▶ Work required
Reproduce the entries that follow exactly, dropping each image.

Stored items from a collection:
-- Opening Marker --

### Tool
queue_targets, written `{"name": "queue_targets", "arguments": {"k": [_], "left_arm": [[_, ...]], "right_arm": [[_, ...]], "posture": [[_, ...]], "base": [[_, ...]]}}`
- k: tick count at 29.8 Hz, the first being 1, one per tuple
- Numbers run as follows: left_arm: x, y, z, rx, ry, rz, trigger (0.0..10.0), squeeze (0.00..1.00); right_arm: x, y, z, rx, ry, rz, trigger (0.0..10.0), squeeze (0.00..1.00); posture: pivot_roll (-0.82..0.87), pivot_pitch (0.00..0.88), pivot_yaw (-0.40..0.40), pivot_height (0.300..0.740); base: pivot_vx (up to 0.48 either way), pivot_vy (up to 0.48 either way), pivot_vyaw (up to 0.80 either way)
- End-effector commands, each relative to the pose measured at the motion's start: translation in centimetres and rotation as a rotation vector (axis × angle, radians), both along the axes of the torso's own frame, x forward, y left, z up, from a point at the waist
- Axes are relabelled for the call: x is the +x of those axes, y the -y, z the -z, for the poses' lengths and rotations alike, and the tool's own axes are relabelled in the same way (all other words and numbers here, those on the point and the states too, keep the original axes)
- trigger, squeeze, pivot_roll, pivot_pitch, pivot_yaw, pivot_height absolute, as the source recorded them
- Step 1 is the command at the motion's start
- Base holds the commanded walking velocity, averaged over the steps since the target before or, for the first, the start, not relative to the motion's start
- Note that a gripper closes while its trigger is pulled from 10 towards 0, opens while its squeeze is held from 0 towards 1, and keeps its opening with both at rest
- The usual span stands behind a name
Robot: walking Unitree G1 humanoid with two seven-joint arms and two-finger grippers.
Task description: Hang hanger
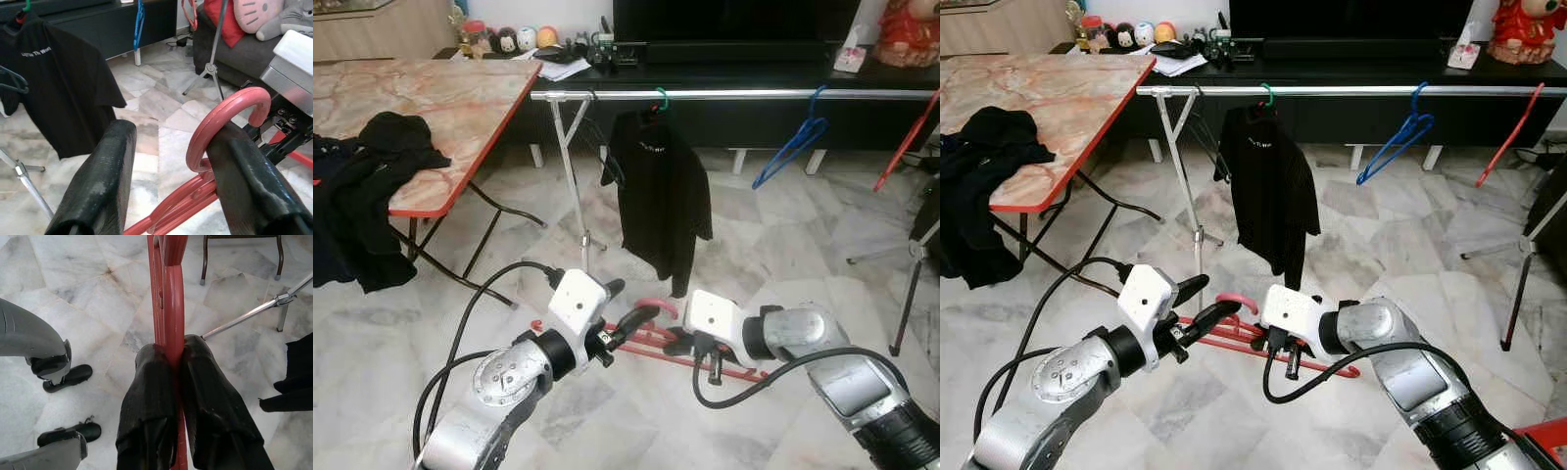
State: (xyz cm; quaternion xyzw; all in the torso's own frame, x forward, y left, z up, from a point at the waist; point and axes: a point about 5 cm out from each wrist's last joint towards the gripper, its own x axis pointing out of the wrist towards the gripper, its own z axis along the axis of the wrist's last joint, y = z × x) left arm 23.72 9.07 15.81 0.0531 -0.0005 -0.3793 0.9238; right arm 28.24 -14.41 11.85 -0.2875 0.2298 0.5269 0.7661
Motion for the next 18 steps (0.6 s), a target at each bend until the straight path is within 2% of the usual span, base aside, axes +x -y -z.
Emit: {"name": "queue_targets", "arguments": {"k": [1, 18], "left_arm": [[0.41, -0.19, -0.07, 0.005, 0.012, -0.021, 0.0, 0.0], [0.21, 0.32, 0.14, 0.006, 0.008, 0.005, 0.0, 0.0]], "right_arm": [[-0.24, -0.48, -0.17, 0.003, 0.011, -0.034, 10.0, 0.0], [-0.26, -0.71, -0.1, 0.01, 0.011, -0.038, 10.0, 0.0]], "posture": [[-0.09, 0.05, 0.021, 0.74], [-0.09, 0.053, 0.023, 0.74]], "base": [[0.0, 0.0, 0.0], [0.0, 0.0, 0.0]]}}
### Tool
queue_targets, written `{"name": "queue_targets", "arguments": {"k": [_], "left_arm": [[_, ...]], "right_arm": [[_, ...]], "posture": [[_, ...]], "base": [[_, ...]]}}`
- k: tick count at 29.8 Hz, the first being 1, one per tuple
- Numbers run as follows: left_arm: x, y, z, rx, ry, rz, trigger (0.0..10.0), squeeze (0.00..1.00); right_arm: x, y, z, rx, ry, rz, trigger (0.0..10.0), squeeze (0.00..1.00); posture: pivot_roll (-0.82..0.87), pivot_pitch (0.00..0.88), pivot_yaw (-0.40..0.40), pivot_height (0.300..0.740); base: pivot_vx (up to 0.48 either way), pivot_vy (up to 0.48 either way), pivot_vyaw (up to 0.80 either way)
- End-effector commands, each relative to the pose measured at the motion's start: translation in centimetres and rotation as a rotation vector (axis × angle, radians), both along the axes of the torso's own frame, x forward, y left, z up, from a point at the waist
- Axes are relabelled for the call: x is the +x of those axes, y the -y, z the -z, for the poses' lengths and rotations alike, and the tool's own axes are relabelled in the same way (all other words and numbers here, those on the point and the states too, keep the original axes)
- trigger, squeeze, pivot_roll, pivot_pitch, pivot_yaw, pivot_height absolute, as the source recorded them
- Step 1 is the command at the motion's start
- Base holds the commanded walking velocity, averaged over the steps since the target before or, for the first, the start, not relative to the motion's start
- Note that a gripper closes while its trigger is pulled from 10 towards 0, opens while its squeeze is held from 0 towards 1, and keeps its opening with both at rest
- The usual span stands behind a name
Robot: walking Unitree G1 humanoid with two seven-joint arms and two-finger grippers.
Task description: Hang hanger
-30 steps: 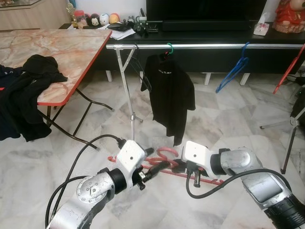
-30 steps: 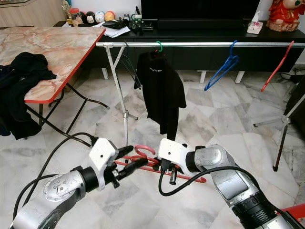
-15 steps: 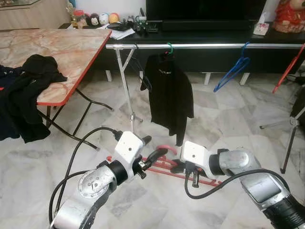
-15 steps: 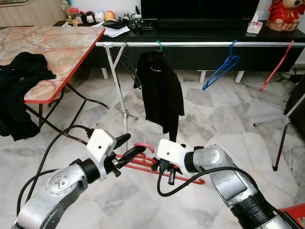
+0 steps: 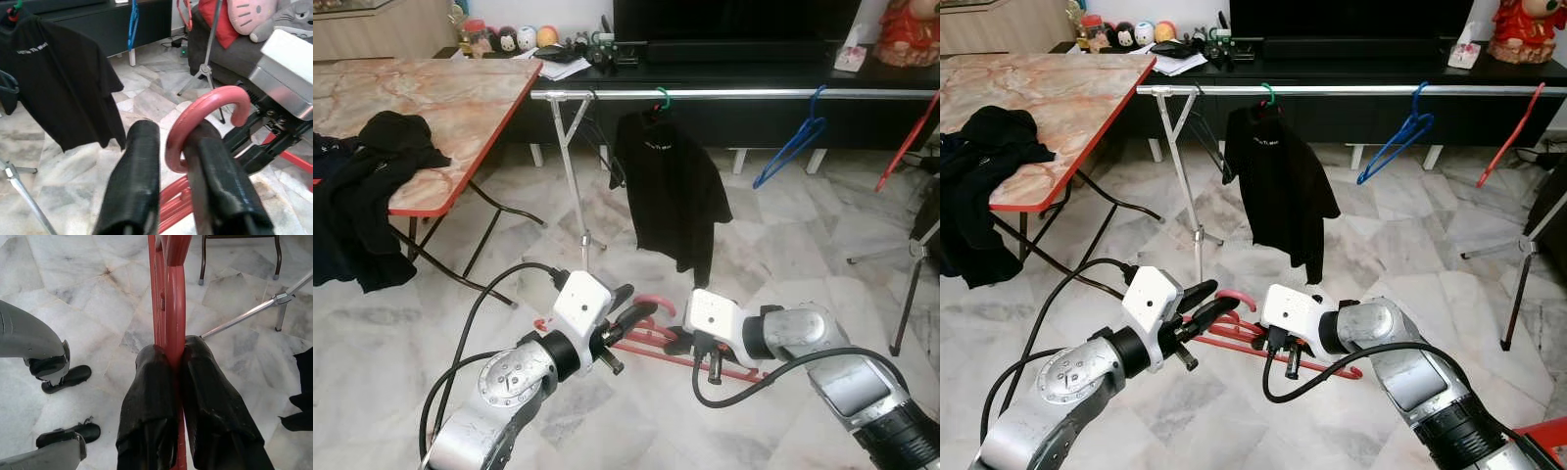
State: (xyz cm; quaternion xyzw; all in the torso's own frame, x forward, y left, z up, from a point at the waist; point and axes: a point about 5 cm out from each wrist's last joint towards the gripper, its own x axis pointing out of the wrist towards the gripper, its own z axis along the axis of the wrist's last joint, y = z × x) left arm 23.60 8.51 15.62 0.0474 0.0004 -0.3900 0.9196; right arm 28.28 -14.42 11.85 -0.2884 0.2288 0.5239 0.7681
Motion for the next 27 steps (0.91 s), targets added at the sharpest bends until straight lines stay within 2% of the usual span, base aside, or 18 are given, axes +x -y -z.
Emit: {"name": "queue_targets", "arguments": {"k": [1, 16, 17, 18, 19, 27], "left_arm": [[0.32, -0.24, -0.05, 0.015, 0.016, -0.017, 0.0, 0.0], [0.16, 0.17, -0.08, 0.005, 0.011, 0.006, 0.0, 0.0], [0.16, 0.18, -0.07, 0.005, 0.01, 0.007, 0.0, 0.0], [0.16, 0.18, -0.07, 0.005, 0.01, 0.007, 0.0, 0.0], [0.15, 0.2, -0.07, 0.006, 0.011, 0.008, 0.0, 0.0], [0.1, 0.29, 0.02, 0.019, 0.012, 0.019, 0.0, 0.0]], "right_arm": [[-0.3, -0.72, -0.1, 0.011, 0.006, -0.044, 10.0, 0.0], [-0.28, -0.88, -0.03, 0.015, 0.0, -0.047, 10.0, 0.0], [-0.27, -0.88, -0.03, 0.018, -0.001, -0.042, 10.0, 0.85], [-0.27, -0.88, -0.03, 0.018, -0.001, -0.042, 10.0, 0.85], [-0.29, -0.91, -0.03, 0.02, -0.003, -0.043, 10.0, 1.0], [-0.27, -0.9, -0.06, 0.024, -0.006, -0.04, 10.0, 1.0]], "posture": [[-0.09, 0.053, 0.023, 0.74], [-0.09, 0.056, 0.023, 0.74], [-0.09, 0.056, 0.024, 0.74], [-0.09, 0.056, 0.024, 0.74], [-0.09, 0.056, 0.024, 0.74], [-0.09, 0.057, 0.024, 0.74]], "base": [[0.0, 0.0, 0.0], [0.0, 0.0, 0.0], [0.0, 0.0, 0.0], [0.0, 0.0, 0.0], [0.0, 0.0, 0.0], [0.0, 0.0, 0.0]]}}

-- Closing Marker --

▶ Task output
### Tool
queue_targets, written `{"name": "queue_targets", "arguments": {"k": [_], "left_arm": [[_, ...]], "right_arm": [[_, ...]], "posture": [[_, ...]], "base": [[_, ...]]}}`
- k: tick count at 29.8 Hz, the first being 1, one per tuple
- Numbers run as follows: left_arm: x, y, z, rx, ry, rz, trigger (0.0..10.0), squeeze (0.00..1.00); right_arm: x, y, z, rx, ry, rz, trigger (0.0..10.0), squeeze (0.00..1.00); posture: pivot_roll (-0.82..0.87), pivot_pitch (0.00..0.88), pivot_yaw (-0.40..0.40), pivot_height (0.300..0.740); base: pivot_vx (up to 0.48 either way), pivot_vy (up to 0.48 either way), pivot_vyaw (up to 0.80 either way)
- End-effector commands, each relative to the pose measured at the motion's start: translation in centimetres and rotation as a rotation vector (axis × angle, radians), both along the axes of the torso's own frame, x forward, y left, z up, from a point at the waist
- Axes are relabelled for the call: x is the +x of those axes, y the -y, z the -z, for the poses' lengths and rotations alike, and the tool's own axes are relabelled in the same way (all other words and numbers here, those on the point and the states too, keep the original axes)
- trigger, squeeze, pivot_roll, pivot_pitch, pivot_yaw, pivot_height absolute, as the source recorded them
- Step 1 is the command at the motion's start
- Base holds the commanded walking velocity, averaged over the steps since the target before or, for the first, the start, not relative to the motion's start
- Note that a gripper closes while its trigger is pulled from 10 towards 0, opens while its squeeze is held from 0 towards 1, and keeps its opening with both at rest
- The usual span stands behind a name
Robot: walking Unitree G1 humanoid with two seven-joint arms and two-finger grippers.
Task description: Hang hanger
State: (xyz cm; quaternion xyzw; all in the torso's own frame, x forward, y left, z up, from a point at the waist; point and axes: a point about 5 cm out from each wrist's last joint towards the gripper, its own x axis pointing out of the wrist towards the gripper, its own z axis along the axis of the wrist's last joint, y = z × x) left arm 23.72 9.07 15.81 0.0531 -0.0005 -0.3793 0.9238; right arm 28.24 -14.41 11.85 -0.2875 0.2298 0.5269 0.7661
Motion for the next 18 steps (0.6 s), a target at each bend until the straight path is within 2% of the usual span, base aside, axes +x -y -z.
Emit: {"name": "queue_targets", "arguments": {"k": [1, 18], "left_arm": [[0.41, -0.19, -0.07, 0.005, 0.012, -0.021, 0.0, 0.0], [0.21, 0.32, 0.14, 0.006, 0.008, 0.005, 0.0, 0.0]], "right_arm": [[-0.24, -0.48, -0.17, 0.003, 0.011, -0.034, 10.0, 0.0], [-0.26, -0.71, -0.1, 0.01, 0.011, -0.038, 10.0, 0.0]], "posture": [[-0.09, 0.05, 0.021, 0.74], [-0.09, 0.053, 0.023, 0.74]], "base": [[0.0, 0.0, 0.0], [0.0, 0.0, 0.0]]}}
### Tool
queue_targets, written `{"name": "queue_targets", "arguments": {"k": [_], "left_arm": [[_, ...]], "right_arm": [[_, ...]], "posture": [[_, ...]], "base": [[_, ...]]}}`
- k: tick count at 29.8 Hz, the first being 1, one per tuple
- Numbers run as follows: left_arm: x, y, z, rx, ry, rz, trigger (0.0..10.0), squeeze (0.00..1.00); right_arm: x, y, z, rx, ry, rz, trigger (0.0..10.0), squeeze (0.00..1.00); posture: pivot_roll (-0.82..0.87), pivot_pitch (0.00..0.88), pivot_yaw (-0.40..0.40), pivot_height (0.300..0.740); base: pivot_vx (up to 0.48 either way), pivot_vy (up to 0.48 either way), pivot_vyaw (up to 0.80 either way)
- End-effector commands, each relative to the pose measured at the motion's start: translation in centimetres and rotation as a rotation vector (axis × angle, radians), both along the axes of the torso's own frame, x forward, y left, z up, from a point at the waist
- Axes are relabelled for the call: x is the +x of those axes, y the -y, z the -z, for the poses' lengths and rotations alike, and the tool's own axes are relabelled in the same way (all other words and numbers here, those on the point and the states too, keep the original axes)
- trigger, squeeze, pivot_roll, pivot_pitch, pivot_yaw, pivot_height absolute, as the source recorded them
- Step 1 is the command at the motion's start
- Base holds the commanded walking velocity, averaged over the steps since the target before or, for the first, the start, not relative to the motion's start
- Note that a gripper closes while its trigger is pulled from 10 towards 0, opens while its squeeze is held from 0 towards 1, and keeps its opening with both at rest
- The usual span stands behind a name
Robot: walking Unitree G1 humanoid with two seven-joint arms and two-finger grippers.
Task description: Hang hanger
-30 steps: 
-30 steps: 
-15 steps: 
-15 steps: 
+0 steps: 
State: (xyz cm; quaternion xyzw; all in the torso's own frame, x forward, y left, z up, from a point at the waist; point and axes: a point about 5 cm out from each wrist's last joint towards the gripper, its own x axis pointing out of the wrist towards the gripper, its own z axis along the axis of the wrist's last joint, y = z × x) left arm 23.60 8.51 15.62 0.0474 0.0004 -0.3900 0.9196; right arm 28.28 -14.42 11.85 -0.2884 0.2288 0.5239 0.7681
Motion for the next 27 steps (0.91 s), targets added at the sharpest bends until straight lines stay within 2% of the usual span, base aside, or 18 are given, axes +x -y -z.
Emit: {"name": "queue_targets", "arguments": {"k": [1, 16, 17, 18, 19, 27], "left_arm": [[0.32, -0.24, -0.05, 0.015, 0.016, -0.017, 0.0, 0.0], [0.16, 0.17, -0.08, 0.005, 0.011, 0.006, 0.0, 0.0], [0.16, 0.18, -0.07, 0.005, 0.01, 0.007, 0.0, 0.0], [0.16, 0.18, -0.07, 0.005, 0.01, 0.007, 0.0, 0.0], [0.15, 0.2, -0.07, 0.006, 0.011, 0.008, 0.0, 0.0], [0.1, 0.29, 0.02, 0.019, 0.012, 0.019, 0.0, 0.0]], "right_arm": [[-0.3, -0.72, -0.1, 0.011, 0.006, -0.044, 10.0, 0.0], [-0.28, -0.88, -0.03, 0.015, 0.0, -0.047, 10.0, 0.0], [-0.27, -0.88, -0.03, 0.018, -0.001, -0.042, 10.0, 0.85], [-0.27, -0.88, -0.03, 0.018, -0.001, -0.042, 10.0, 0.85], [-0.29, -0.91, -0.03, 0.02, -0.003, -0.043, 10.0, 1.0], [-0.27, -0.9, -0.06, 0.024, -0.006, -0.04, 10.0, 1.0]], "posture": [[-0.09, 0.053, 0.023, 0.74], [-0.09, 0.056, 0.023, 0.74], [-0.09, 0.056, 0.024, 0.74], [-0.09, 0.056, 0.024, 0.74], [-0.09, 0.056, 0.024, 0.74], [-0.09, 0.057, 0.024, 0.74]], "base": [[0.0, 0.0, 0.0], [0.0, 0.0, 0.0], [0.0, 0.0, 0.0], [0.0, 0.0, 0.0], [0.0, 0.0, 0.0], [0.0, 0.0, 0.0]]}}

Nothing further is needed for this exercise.